Em Taiwan, desde a década de 70, é comum a apresentação de grupos musicais e de dança em locais remotos usando palcos improvisados, quadro que se transformou nos anos 90 quando surgiram oscaminhões-palco, combinando o meio de transporte do grupo e a configuração de um espaço próprio para as apresentações. Essas estruturas robóticas, que se desdobram em palco e cenários psicodelicamente coloridos e iluminados, dotados de poderosos autofalantes e um apelo sensorial alucinante que parece convidar ao transe, se tornaram populares em todo o país. O artista ao deslocar esses caminhões e suas cenas, inserindo-os numa paisagem silenciosa e alheia, acentua o impacto da sua inserção na rotina e no imaginário dos taiwaneses.

Taipei (Taiwan)

Performing groups in the form of cabarets, song and dance ensembles have been active in Taiwan since the 1970s, making regular appearances in all sorts of occasions–from weddings, festivities, and even funerals. Their performances are often required in remote places, where makeshift stages are assembled prior to the show, and disassembled when it’s time to ring the curtain down. Around 1993, these groups started to employ stage trucks, the subject of this photo series, both as form of transportation for group members to travel from job to job, and upon arriving at their performing sites, as makeshift show stages. Once parked, these trucks can be converted, much like a transformer robot, into complete stages featuring psychedelic LED lights and thundering speakers. Making their appearances around the island together with the performing groups, the stage trucks, estimated at 800 in total, have become part of the collective memories of the Taiwanese people.

4×5 colour reversal films were used to take the pictures with the hopes of preserving all the exquisite details, in the early evenings just after sunset when the painted skies gave the stage trucks an aura of magic and serenity, creating a divine connection between them and their environments. These photos were taken in accordance with the spirit of straight photography, preserving the images as seen at the time of capture, and not digitally manipulated.

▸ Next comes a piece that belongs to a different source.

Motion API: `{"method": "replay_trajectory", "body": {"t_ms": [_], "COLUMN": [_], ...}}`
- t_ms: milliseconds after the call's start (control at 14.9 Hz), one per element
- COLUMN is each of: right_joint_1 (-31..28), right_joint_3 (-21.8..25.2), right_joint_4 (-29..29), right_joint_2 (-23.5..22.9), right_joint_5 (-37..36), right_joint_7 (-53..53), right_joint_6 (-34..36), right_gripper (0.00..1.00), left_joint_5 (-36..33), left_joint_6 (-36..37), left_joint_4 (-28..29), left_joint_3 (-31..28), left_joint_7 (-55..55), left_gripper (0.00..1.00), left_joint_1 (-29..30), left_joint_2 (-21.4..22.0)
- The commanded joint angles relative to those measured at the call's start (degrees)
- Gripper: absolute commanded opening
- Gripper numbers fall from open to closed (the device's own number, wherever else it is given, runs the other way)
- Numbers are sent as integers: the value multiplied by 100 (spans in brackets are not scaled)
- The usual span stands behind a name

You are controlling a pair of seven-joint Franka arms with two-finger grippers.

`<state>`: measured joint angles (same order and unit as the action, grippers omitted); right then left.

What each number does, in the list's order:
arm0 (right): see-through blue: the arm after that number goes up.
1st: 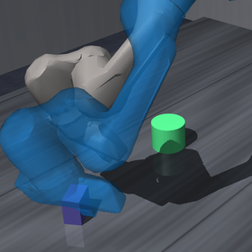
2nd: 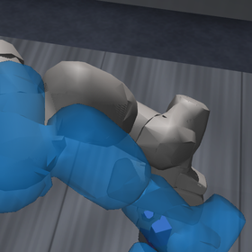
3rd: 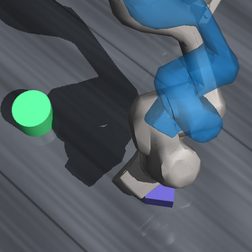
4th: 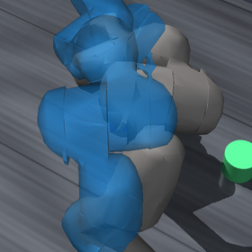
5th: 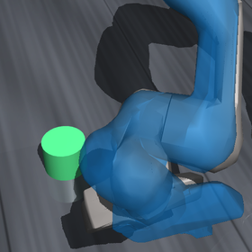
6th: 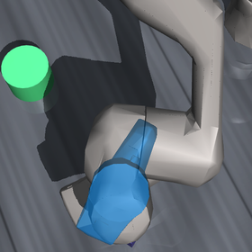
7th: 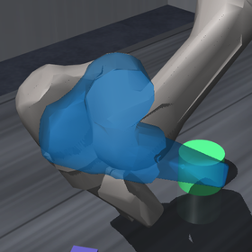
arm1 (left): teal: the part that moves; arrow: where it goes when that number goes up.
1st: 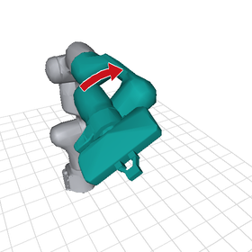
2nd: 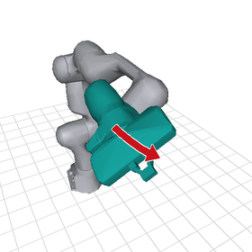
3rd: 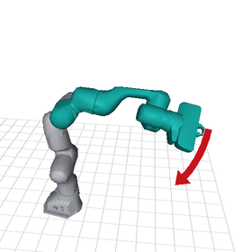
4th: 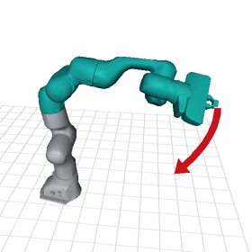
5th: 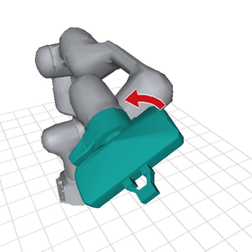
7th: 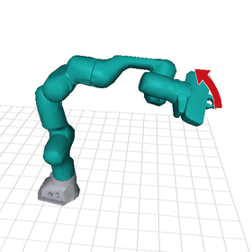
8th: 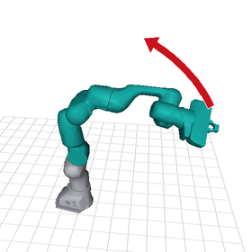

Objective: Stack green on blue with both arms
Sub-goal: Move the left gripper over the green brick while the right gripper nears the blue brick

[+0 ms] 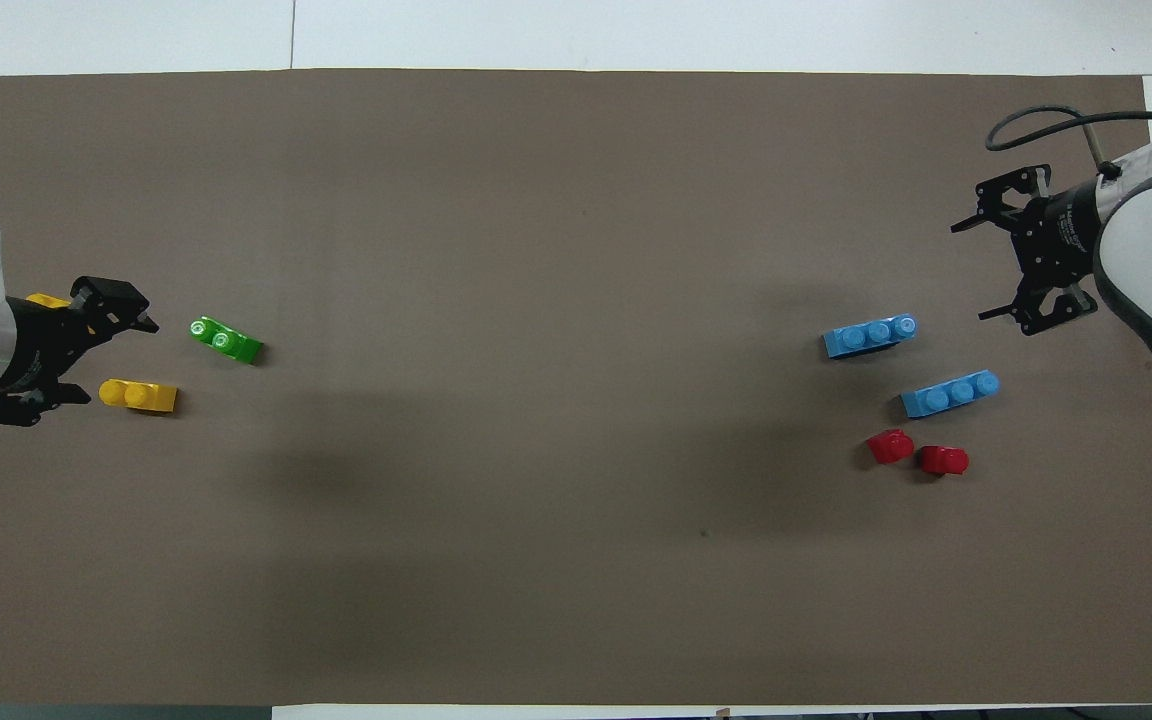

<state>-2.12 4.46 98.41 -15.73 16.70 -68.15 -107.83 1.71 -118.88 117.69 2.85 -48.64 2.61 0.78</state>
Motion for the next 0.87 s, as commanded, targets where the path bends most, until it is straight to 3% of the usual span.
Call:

As for the presentation of the STAGE series –no man’s landscape incorporating the surrounding environment—I hope to highlight the presence of the stage trucks, directing attention to their existence in the plebeian society, and contrast their secluded state in a surreal setting to the noise and fanfare at show time. By placing the stage truck theme in a new context, I attempt to break away from the visual expressions and forms of traditional documentary approach by employing a contemporary image model that seamlessly integrates environmental portraits, visual grouping, and category construction. The STAGE project is expected to be completed by the end of 2013.